The drug does not have a specific antidote, in the event of a disorder, symptomatic therapy is required. In the process of elimination of violations it is necessary to take into account the possibility that the patient took not only Mammozol. If it is conscious, it is recommended to induce vomiting. In addition, dialysis can become an effective method for overdose, since anastrozole is poorly synthesized with protein.
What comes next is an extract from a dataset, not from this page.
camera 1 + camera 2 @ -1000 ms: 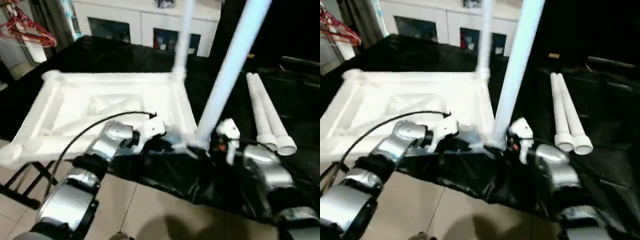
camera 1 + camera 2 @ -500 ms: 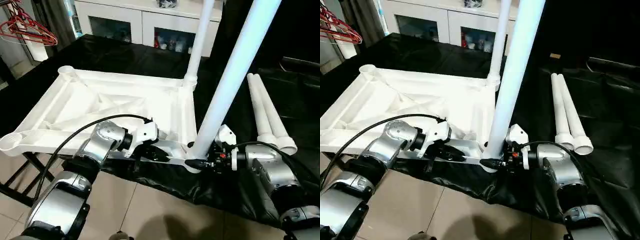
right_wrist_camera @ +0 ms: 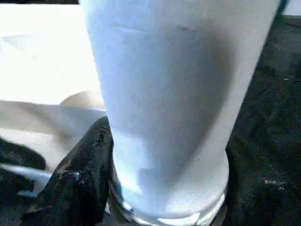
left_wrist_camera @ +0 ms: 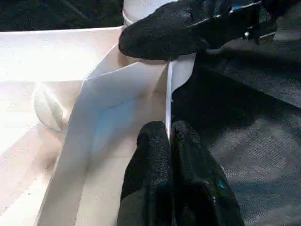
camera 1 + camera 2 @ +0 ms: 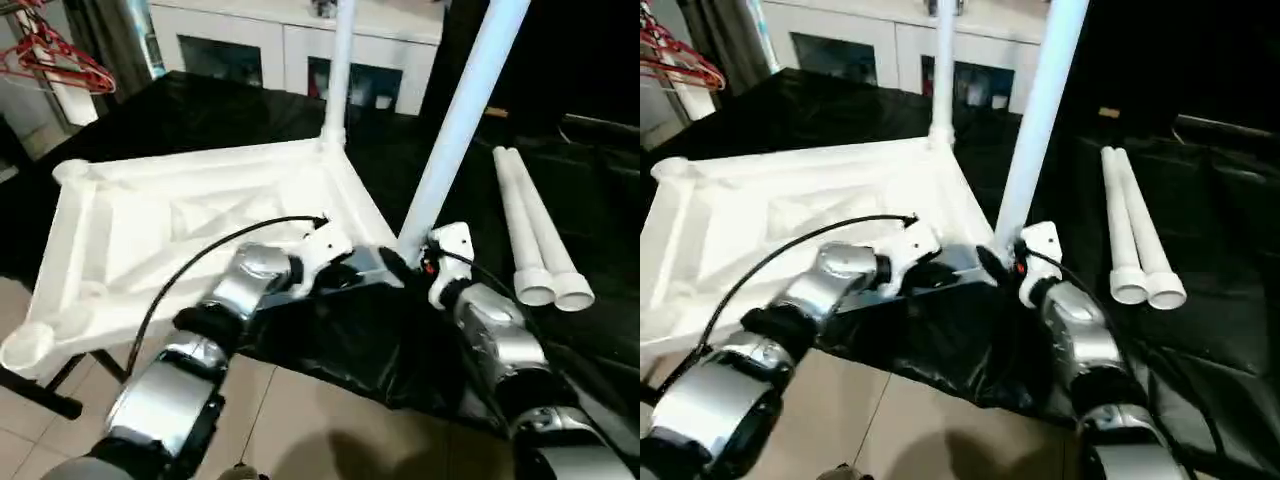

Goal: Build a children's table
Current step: Rotate leg to tighten

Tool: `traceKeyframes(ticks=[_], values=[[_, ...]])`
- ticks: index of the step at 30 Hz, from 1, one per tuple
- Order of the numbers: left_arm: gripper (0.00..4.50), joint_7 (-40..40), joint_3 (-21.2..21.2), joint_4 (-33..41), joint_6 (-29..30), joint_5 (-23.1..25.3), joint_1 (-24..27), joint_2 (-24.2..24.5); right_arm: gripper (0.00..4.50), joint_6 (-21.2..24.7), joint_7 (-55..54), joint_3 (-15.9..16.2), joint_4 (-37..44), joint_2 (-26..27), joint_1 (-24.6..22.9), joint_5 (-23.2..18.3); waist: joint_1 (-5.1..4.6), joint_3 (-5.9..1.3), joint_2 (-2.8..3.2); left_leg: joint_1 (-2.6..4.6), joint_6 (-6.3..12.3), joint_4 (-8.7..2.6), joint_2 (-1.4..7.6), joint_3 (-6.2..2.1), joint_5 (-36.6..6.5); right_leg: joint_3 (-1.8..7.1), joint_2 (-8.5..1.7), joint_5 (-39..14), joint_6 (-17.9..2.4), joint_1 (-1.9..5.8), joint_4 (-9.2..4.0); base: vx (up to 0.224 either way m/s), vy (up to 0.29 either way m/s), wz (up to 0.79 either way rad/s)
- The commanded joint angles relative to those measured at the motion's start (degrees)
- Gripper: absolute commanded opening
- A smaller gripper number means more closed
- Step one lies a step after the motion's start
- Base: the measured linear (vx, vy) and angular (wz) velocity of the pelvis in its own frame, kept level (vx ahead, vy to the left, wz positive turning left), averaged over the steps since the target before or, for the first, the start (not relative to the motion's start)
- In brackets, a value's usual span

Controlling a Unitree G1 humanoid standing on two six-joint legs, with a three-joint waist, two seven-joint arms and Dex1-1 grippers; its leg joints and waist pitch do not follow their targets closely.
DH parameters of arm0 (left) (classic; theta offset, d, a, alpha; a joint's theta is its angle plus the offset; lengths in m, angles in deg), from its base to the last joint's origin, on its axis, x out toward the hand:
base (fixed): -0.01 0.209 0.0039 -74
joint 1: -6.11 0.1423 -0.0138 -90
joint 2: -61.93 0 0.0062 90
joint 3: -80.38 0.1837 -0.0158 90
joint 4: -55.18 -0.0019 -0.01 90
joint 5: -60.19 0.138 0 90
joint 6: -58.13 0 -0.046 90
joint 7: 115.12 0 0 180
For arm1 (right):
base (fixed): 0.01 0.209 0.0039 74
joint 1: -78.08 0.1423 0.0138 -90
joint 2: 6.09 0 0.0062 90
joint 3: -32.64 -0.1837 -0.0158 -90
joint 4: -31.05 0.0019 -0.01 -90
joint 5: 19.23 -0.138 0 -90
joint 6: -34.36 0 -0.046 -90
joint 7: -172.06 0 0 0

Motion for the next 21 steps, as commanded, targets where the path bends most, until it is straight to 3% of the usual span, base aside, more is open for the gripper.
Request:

Also, general supportive treatment and constant monitoring of the work of life-critical systems and organs are required.
Interactions with other drugs
Clinical tests for interaction with cimetidine and antipyrin substances have shown that when anastrozole is combined with other drugs, there is likely to be no medically significant effect caused by the hemoprotein P450.
Anastrozole slows the action of P450 1A2 hemoprotein as well as 2C8 / 9 with 3A4 in in vitro tests, although clinical trials of combining with warfarin have demonstrated that 1 mg of anastrozole hardly interferes with the metabolism of elements that are metabolized by the hemoprotein P450. There is no significant interaction between anastrozole and phosphonates.
A study of the safety data collected during the clinical trials revealed no information about the significant interaction of drugs in women who combined anastrozole with other commonly prescribed drugs.
Estrogens are not allowed to combine with anastrozole, because these drugs have opposite pharmacological properties.
It is also not possible to combine Mammozol with tamoxifen, since it can weaken the drug efficacy of anastrozole.
To simplify the perception of information, this instruction for use of the drug "Mammozol" translated and presented in a special form on the basis of the official instructions for medical use of the drug. Before use read the annotation that came directly to medicines.
Description provided for informational purposes and is not a guide to self-healing. The need for this drug, the purpose of the treatment regimen, methods and dose of the drug is determined solely by the attending physician. Self-medication is dangerous for your health.